Existe un hilo conductor familiar para cualquiera que siga el trabajo de CAROL: el mismo entrenamiento que calma la inflamación también aumenta tu VO₂max, o consumo máximo de oxígeno, la cantidad máxima de oxígeno que tu cuerpo puede usar durante el ejercicio intenso, y uno de los predictores individuales más fuertes de salud a largo plazo. Reducir la inflamación y aumentar la condición física son dos caras de la misma moneda.

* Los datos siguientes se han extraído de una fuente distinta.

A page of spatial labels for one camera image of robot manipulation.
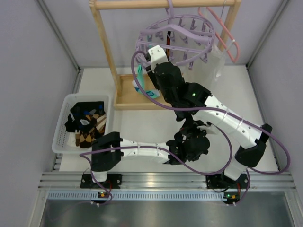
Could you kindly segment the teal sock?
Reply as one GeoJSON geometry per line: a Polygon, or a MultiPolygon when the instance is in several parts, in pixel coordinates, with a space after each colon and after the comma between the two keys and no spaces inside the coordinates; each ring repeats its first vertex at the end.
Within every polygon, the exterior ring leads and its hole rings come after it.
{"type": "MultiPolygon", "coordinates": [[[[141,87],[143,88],[143,90],[145,91],[145,93],[152,99],[157,99],[160,97],[160,92],[159,90],[156,89],[146,89],[145,88],[145,79],[144,79],[144,75],[143,75],[143,67],[142,65],[139,65],[137,68],[137,74],[136,74],[136,79],[138,80],[139,84],[141,85],[141,87]]],[[[143,94],[142,91],[139,89],[136,80],[133,79],[132,81],[132,85],[134,87],[134,89],[140,93],[143,94]]]]}

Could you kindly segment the purple round clip hanger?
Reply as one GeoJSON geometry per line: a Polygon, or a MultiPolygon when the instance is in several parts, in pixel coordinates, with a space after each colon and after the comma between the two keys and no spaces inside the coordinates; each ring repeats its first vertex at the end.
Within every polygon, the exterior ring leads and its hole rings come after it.
{"type": "Polygon", "coordinates": [[[166,8],[167,16],[140,31],[136,41],[137,51],[148,52],[156,45],[170,49],[169,61],[177,66],[193,66],[193,62],[210,52],[214,44],[213,24],[203,16],[179,14],[173,7],[166,8]],[[166,45],[167,32],[171,32],[170,46],[166,45]]]}

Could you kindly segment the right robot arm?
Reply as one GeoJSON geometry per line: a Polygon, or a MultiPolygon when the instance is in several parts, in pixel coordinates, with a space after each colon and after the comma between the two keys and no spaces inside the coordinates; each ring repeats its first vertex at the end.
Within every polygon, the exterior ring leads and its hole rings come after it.
{"type": "Polygon", "coordinates": [[[209,123],[239,143],[239,149],[223,171],[224,180],[235,182],[242,172],[258,165],[272,132],[269,124],[254,125],[239,117],[207,88],[195,82],[186,82],[180,68],[171,62],[153,64],[148,75],[164,100],[171,105],[177,121],[189,118],[209,123]]]}

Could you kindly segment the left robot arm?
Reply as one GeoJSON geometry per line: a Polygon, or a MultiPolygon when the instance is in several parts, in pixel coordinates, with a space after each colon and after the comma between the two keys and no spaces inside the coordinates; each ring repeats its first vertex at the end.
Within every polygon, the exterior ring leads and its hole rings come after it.
{"type": "Polygon", "coordinates": [[[206,130],[194,129],[183,135],[178,132],[173,140],[165,143],[139,143],[120,137],[119,132],[111,132],[92,142],[90,159],[93,183],[104,183],[107,173],[119,162],[126,160],[147,160],[162,165],[180,165],[187,161],[197,161],[208,154],[210,141],[206,130]]]}

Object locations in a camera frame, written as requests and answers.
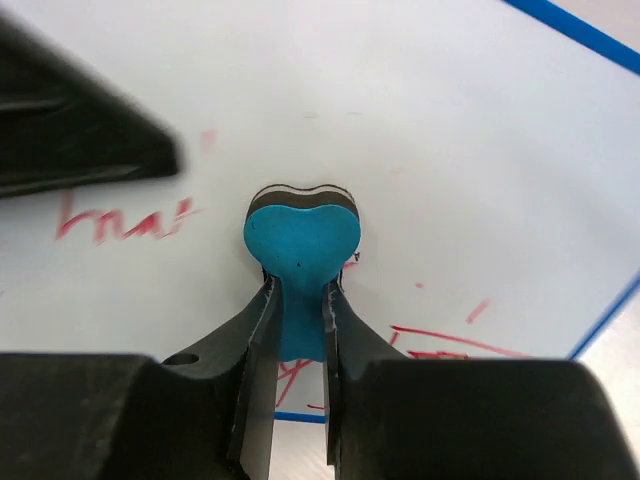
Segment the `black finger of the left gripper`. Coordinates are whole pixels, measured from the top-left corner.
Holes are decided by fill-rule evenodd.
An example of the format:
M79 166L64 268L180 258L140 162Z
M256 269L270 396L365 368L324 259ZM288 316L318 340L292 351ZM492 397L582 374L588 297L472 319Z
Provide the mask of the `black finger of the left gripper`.
M178 171L169 132L2 15L2 196Z

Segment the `blue-framed small whiteboard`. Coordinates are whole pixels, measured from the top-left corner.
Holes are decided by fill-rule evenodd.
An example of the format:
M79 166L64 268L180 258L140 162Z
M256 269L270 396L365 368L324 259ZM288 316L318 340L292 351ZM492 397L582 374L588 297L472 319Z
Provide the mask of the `blue-framed small whiteboard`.
M1 347L164 358L260 284L262 187L331 183L401 352L578 356L639 281L639 78L538 1L5 1L169 125L170 179L1 204Z

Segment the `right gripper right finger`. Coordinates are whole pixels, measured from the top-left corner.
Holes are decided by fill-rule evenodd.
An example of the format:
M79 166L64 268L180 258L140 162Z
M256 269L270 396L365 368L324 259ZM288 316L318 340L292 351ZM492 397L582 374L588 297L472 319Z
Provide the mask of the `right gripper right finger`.
M596 378L567 360L410 359L322 293L327 460L339 479L635 479Z

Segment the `blue foam whiteboard eraser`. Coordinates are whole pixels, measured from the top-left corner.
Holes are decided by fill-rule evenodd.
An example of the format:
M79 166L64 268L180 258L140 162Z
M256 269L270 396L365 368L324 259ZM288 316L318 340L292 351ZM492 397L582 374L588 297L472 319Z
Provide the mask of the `blue foam whiteboard eraser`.
M360 238L355 199L342 187L273 184L252 198L243 239L263 273L280 280L281 361L324 360L323 290L340 277Z

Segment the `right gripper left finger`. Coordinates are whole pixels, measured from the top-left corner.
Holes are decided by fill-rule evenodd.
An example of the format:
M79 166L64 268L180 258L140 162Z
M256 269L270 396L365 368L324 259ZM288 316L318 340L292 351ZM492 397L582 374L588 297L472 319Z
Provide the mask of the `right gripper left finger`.
M1 358L5 479L265 479L280 343L280 283L156 361L145 355Z

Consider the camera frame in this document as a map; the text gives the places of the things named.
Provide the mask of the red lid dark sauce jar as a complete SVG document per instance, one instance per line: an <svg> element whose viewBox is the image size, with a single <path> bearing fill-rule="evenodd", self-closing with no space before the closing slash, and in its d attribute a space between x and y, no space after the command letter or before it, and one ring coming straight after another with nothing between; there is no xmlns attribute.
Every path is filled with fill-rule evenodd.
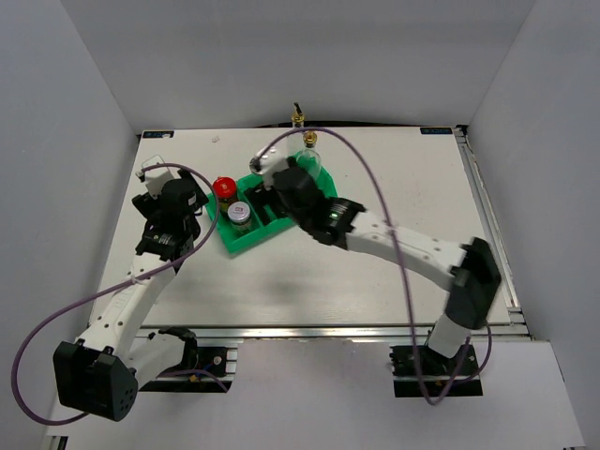
<svg viewBox="0 0 600 450"><path fill-rule="evenodd" d="M213 182L219 213L226 218L232 204L238 202L238 189L231 177L220 176Z"/></svg>

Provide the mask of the small red label spice jar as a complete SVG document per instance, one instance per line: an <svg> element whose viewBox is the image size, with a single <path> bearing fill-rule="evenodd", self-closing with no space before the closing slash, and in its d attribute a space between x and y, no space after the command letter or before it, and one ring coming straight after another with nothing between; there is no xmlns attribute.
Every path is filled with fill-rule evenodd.
<svg viewBox="0 0 600 450"><path fill-rule="evenodd" d="M245 234L251 230L251 210L246 202L238 201L232 203L227 210L227 216L232 228L237 233Z"/></svg>

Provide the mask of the glass bottle gold black pourer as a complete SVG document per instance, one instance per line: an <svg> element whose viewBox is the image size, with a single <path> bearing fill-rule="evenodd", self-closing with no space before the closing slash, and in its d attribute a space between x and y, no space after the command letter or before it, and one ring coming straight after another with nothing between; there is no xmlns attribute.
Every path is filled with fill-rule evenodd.
<svg viewBox="0 0 600 450"><path fill-rule="evenodd" d="M297 164L314 179L319 177L322 169L321 157L316 151L317 141L315 131L306 131L303 134L304 148L296 156Z"/></svg>

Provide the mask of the glass bottle with dark bottom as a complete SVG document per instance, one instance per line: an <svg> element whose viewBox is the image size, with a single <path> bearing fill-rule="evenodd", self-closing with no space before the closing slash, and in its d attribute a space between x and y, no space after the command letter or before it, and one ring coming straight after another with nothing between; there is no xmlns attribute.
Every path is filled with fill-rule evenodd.
<svg viewBox="0 0 600 450"><path fill-rule="evenodd" d="M293 128L302 128L305 124L305 115L298 102L293 104L291 123Z"/></svg>

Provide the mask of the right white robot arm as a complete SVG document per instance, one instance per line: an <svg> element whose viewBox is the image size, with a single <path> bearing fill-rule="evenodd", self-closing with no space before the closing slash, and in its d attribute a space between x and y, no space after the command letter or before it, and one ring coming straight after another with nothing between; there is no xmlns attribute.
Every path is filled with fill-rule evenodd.
<svg viewBox="0 0 600 450"><path fill-rule="evenodd" d="M317 242L397 263L448 293L423 350L430 371L447 372L473 331L487 325L502 276L486 240L460 244L393 227L359 202L326 196L287 159L269 167L254 158L250 169L278 208Z"/></svg>

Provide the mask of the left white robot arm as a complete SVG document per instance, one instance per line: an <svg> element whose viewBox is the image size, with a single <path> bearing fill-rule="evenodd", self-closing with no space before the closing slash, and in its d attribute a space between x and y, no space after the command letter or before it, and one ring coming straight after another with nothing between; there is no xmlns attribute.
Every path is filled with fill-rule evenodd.
<svg viewBox="0 0 600 450"><path fill-rule="evenodd" d="M142 237L127 271L98 317L73 343L62 342L52 356L61 405L118 422L138 391L158 375L187 374L198 364L196 336L181 326L133 342L160 294L173 281L201 234L197 216L208 203L192 173L141 171L147 191L133 199L145 219Z"/></svg>

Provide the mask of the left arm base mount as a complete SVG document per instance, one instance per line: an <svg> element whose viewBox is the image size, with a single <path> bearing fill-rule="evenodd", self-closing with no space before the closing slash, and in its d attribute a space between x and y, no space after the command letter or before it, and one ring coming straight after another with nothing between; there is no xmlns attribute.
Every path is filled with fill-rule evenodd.
<svg viewBox="0 0 600 450"><path fill-rule="evenodd" d="M177 364L166 367L153 381L140 387L148 393L225 394L233 384L237 349L201 343L196 334L184 327L167 327L148 335L148 340L175 338L183 344Z"/></svg>

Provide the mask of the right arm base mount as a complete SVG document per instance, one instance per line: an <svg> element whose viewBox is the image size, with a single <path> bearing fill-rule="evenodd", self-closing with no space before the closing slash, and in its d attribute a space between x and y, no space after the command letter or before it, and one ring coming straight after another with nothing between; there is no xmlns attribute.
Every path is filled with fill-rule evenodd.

Una nota sobre los matices

Algunas advertencias honestas. El ejercicio agudo, no acostumbrado o muy prolongado puede elevar transitoriamente los marcadores inflamatorios antes de que se establezca el beneficio neto; esto es normal y parte de cómo el cuerpo se adapta y se fortalece. Excederse con demasiado volumen y muy poca recuperación puede llevar la inflamación por el camino equivocado, lo cual es un argumento más para una dosis sostenible y repetible en lugar de extremos esporádicos. Las respuestas también varían entre individuos. El patrón que ayuda es una actividad consistente, de moderada a vigorosa, que puedas mantener, no un esfuerzo único y extenuante. Si estás manejando una afección inflamatoria diagnosticada, trata el ejercicio como un complemento de tu atención médica, no como un reemplazo de esta.

En resumen

¿El ejercicio reduce la inflamación? Para el tipo crónico y de bajo grado que socava silenciosamente la salud a largo plazo, sí. Tus músculos liberan señales antiinflamatorias cada vez que trabajan duro, el entrenamiento regular reduce los marcadores basales como la PCR, y el hábito, mantenido durante meses y años, ayuda a contrarrestar la "inflamación" que viene con el envejecimiento. No necesitas castigarte. Necesitas mover suficiente músculo, con suficiente frecuencia, para mantener la señal activada.